Stored dataset items:
·····

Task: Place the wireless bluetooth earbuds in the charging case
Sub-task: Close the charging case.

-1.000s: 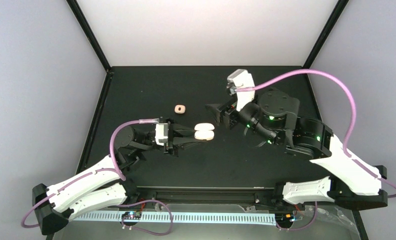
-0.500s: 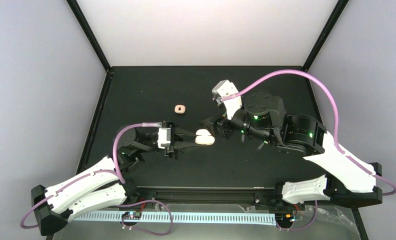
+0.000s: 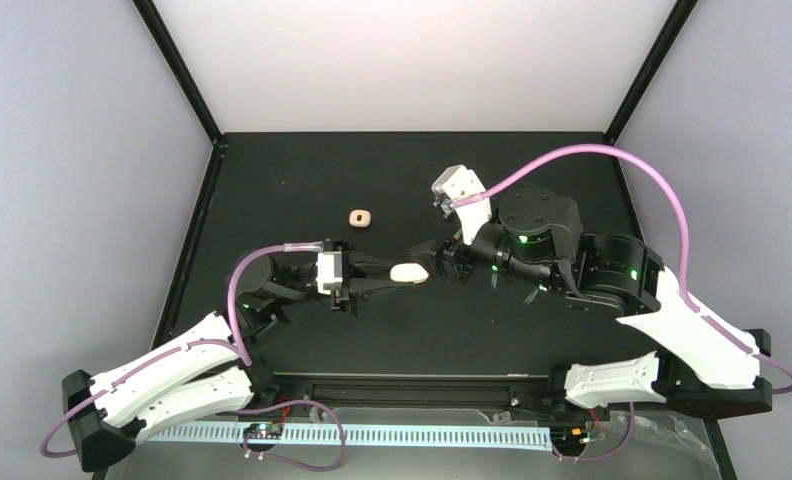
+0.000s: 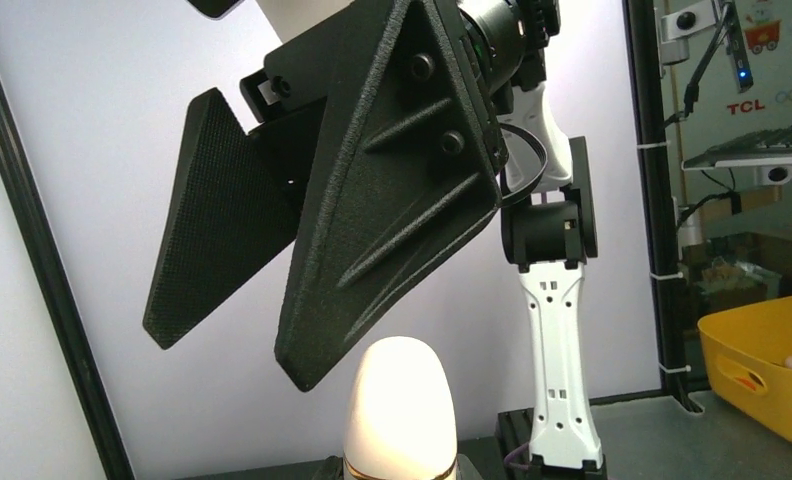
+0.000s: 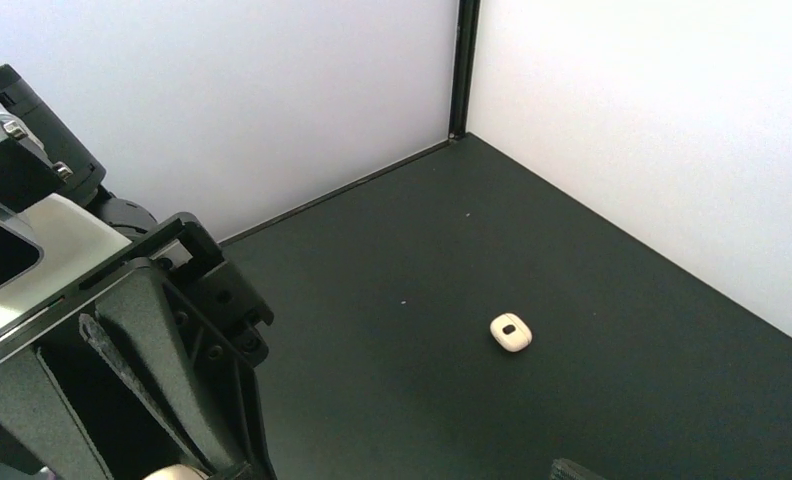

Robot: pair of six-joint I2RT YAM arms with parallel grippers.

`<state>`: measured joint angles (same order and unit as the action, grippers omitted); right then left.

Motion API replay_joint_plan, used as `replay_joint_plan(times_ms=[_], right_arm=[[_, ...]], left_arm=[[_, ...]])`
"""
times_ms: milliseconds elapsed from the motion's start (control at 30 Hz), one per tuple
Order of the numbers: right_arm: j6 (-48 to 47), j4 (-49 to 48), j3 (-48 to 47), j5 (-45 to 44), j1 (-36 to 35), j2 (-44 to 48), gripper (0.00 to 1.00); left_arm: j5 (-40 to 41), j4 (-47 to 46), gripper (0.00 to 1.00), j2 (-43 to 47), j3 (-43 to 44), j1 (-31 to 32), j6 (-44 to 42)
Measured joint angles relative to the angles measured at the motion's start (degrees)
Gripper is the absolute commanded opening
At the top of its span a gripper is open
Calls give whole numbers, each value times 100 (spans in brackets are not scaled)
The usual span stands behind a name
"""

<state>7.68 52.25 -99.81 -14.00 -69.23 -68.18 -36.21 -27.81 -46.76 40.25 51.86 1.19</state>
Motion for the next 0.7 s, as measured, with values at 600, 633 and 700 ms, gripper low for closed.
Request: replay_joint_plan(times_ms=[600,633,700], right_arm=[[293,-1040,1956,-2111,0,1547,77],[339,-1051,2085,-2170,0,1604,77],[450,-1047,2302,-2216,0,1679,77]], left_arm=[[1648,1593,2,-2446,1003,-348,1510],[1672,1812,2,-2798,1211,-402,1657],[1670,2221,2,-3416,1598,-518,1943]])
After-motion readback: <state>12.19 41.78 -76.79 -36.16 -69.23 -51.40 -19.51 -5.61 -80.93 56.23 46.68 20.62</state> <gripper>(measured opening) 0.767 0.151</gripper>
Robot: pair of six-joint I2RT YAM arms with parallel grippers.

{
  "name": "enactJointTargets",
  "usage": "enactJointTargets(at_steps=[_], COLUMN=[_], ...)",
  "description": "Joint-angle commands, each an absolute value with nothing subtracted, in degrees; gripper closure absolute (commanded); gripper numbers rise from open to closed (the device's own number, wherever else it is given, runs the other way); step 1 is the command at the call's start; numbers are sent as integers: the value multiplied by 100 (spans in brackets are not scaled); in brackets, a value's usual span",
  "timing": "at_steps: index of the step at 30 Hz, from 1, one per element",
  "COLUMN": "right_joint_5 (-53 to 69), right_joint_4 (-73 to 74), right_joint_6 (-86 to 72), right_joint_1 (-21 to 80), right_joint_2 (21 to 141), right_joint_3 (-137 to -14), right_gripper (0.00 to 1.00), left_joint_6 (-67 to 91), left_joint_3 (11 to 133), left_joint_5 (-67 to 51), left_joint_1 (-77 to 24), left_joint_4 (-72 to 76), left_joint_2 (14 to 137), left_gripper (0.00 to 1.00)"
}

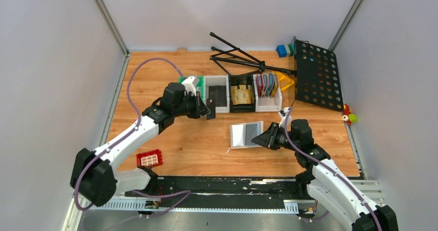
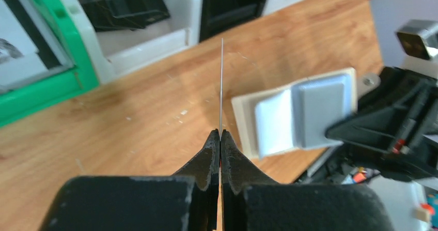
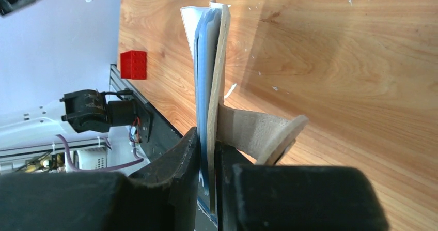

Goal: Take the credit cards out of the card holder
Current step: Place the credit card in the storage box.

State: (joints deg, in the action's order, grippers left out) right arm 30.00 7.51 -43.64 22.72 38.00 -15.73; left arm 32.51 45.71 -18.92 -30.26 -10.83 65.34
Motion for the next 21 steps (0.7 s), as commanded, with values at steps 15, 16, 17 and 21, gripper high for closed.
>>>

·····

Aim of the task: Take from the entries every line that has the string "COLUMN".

Your response:
  "usage": "enactJointTargets(at_steps=[_], COLUMN=[_], ...)",
  "COLUMN": "right_joint_5 (-53 to 69), right_joint_4 (-73 to 74), right_joint_6 (-86 to 72), right_joint_1 (-21 to 80), right_joint_2 (21 to 141), right_joint_3 (-137 to -14), right_gripper (0.00 to 1.00), left_joint_6 (-67 to 91), left_joint_3 (11 to 133), left_joint_5 (-67 to 51), left_joint_1 (-77 to 24), left_joint_4 (-72 to 76), left_joint_2 (14 to 137), left_gripper (0.00 to 1.00)"

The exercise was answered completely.